A restless Tess had progressed from bed to sofa when Dorie arrived the next day. Her cold was now mostly in her chest, leaving her with a wet, slushy cough and a wonderfully husky, Lauren Bacall voice.
“I wish I could lie around on the sofa when I was sick,” Dorie said.
“You can,” Tess rasped. “You’re the one who works for a corporation, the one with paid sick leave and medical. I’m self-employed, and pay for my own health insurance.”
“I run my own business, too.”
“From your office at the Beacon-Light.”
Dorie shrugged. She reminded Tess of a robin, with her round, full torso and ruffled, cowlicky hair. “They get what they pay for.”
Esskay wandered out of the bedroom and began circling excitedly at the sight of a guest. Dorie, who wasn’t much taller than she was wide, held her ground, putting out a tentative hand. “Nice doggie,” she said, fingers tapping the top of Esskay’s skull the way someone else might dribble a basketball. Luckily, Esskay wasn’t fussy about human contact, as long as she got some. She returned contentedly to bed. It had disrupted Esskay’s routine, having Tess at home during the day. When left alone in the apartment, Esskay was used to moving freely from bed to sofa and back again, and now here was Tess taking up her space, throwing little bits of tissue around.
“Ready?” Dorie asked. Tess was one of the few customers that Dorie didn’t exact payment from before she spoke. Suspicious of computers, hostile toward paper, she worked from her own memory, which she claimed was impeccable. “Devon Whittaker is a student at Penn-”
“I knew that. I told you that.”
Dorie didn’t acknowledge Tess had spoken. “-but she lives off campus, in an apartment.
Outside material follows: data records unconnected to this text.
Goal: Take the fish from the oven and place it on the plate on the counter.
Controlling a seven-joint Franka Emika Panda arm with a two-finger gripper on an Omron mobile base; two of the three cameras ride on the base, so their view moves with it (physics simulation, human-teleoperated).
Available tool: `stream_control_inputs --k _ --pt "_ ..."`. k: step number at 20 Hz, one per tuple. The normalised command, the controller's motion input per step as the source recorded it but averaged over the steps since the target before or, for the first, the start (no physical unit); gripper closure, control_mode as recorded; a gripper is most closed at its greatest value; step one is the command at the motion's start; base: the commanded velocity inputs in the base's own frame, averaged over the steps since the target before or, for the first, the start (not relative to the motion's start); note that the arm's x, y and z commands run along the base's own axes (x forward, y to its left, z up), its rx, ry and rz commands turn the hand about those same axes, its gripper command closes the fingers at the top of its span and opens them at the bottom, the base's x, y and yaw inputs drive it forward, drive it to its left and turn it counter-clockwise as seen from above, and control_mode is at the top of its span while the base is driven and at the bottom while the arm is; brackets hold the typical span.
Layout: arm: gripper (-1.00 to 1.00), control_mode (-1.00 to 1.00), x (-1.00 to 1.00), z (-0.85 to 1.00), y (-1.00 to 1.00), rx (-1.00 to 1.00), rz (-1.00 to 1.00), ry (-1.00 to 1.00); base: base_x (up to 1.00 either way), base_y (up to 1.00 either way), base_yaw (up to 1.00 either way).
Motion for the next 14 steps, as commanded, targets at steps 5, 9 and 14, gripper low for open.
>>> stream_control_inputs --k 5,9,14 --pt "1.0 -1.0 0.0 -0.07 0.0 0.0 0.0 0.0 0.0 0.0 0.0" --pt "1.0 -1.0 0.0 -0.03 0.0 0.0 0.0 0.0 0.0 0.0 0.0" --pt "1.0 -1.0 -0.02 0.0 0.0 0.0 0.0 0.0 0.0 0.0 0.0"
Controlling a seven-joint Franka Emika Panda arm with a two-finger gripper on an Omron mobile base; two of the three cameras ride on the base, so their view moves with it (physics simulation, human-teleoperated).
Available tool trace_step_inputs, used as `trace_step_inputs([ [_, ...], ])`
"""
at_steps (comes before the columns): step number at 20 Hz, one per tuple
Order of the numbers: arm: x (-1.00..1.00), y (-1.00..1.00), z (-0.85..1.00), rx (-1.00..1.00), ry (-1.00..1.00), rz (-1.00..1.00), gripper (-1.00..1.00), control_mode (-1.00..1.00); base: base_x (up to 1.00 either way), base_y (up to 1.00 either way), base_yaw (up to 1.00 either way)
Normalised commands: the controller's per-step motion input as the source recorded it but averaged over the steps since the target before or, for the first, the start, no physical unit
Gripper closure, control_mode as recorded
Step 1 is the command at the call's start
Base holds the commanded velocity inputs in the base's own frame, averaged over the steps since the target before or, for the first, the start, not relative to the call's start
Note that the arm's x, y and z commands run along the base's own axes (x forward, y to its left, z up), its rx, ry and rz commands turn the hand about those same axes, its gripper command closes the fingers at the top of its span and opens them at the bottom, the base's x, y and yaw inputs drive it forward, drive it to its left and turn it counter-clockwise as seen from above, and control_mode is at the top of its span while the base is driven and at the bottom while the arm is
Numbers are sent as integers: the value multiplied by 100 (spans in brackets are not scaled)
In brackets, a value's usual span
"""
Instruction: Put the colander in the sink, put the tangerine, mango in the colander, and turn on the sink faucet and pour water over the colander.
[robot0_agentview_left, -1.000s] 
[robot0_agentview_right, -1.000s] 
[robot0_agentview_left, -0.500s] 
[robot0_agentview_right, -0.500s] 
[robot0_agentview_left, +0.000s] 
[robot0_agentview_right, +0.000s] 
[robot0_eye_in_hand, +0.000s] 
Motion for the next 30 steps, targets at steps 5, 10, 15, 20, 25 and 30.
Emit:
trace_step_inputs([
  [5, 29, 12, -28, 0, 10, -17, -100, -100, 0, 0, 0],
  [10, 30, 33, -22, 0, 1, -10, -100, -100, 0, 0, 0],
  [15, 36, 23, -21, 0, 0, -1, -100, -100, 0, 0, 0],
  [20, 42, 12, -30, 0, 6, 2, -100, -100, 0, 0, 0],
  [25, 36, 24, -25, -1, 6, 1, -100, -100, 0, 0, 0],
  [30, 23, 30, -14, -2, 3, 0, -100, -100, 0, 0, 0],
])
She’s nineteen years old and her phone number is unlisted.”
“But you got it.”
“I couldn’t charge these prices if I didn’t.” She recited it, wincing slightly when Tess wrote it down.”
Tess didn’t ask how Dorie had gotten the number. Don’t ask-don’t tell was the cornerstore of their working relationship. She suspected Dorie used the Beacon-Light’s commercial side to run credit checks on people, which was definitely illegal. Besides, even if Dorie’s methods were within the law, Tess wasn’t sure she wanted to know all her secrets. She liked Dorie’s magic act aura.
“Finding this girl was actually much simpler than most of the stuff you bring my way,” Dorie said. “But then, she’s only nineteen. It’s hard to leave too many electronic footprints at that age. How many addresses can you have?”
Something in Dorie’s voice tripped Tess’s paranoia switch. “Have you ever run my vitals through your programs?”
“You’re not much of a challenge. Baltimore is full of people who know your business, and how to find you.”
“That’s not a no,” Tess pointed out.